» **Task prompt**: From the data below, retype exactly the lines starting with the one that contains "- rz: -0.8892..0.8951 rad" and ending with the one that contains "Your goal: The", both included.
-------
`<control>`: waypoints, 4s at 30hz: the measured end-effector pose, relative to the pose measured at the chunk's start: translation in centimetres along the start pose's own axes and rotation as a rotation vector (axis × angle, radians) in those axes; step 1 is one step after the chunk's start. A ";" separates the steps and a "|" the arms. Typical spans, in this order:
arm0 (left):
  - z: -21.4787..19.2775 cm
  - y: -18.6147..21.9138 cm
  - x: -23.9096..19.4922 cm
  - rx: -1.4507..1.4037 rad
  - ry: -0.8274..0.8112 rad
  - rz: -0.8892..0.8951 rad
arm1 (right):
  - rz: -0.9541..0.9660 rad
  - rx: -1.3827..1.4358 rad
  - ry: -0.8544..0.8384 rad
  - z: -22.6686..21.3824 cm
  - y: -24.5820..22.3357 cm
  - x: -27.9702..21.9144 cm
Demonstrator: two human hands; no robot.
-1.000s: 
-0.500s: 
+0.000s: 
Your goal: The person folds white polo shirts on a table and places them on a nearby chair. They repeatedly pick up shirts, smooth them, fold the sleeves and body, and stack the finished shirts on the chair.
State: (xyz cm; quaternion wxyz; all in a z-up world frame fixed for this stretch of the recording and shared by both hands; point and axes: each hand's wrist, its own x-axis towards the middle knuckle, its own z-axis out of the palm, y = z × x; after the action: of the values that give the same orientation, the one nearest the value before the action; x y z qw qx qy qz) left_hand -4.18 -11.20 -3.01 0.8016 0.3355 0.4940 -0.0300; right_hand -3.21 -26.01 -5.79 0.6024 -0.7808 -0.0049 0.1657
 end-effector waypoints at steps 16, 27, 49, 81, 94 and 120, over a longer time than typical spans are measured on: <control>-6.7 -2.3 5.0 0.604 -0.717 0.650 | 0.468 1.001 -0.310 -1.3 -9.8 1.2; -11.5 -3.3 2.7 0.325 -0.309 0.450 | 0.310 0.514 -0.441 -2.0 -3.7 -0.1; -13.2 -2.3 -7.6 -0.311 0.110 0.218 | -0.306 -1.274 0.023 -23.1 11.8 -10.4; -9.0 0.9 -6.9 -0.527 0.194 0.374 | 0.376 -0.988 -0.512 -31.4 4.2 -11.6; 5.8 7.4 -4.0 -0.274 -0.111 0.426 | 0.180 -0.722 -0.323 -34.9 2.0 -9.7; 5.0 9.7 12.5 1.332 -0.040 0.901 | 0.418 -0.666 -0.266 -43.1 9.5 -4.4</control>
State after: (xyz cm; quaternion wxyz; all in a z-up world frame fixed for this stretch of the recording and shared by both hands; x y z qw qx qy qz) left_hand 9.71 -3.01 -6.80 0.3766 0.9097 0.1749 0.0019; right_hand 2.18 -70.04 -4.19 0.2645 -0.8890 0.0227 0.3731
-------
» **Reply to the exercise**:
  - rz: -0.8892..0.8951 rad
arm1 (right):
  - rz: -0.9541..0.9660 rad
  - rx: -1.3827..1.4358 rad
  - ry: -0.8544..0.8384 rad
  - z: -22.6686..21.3824 cm
  - y: -24.5820..22.3357 cm
  - x: -27.9702..21.9144 cm
Demonstrator: two human hands; no robot.
-1.000s: 
-0.500s: 
+0.000s: 
Your goal: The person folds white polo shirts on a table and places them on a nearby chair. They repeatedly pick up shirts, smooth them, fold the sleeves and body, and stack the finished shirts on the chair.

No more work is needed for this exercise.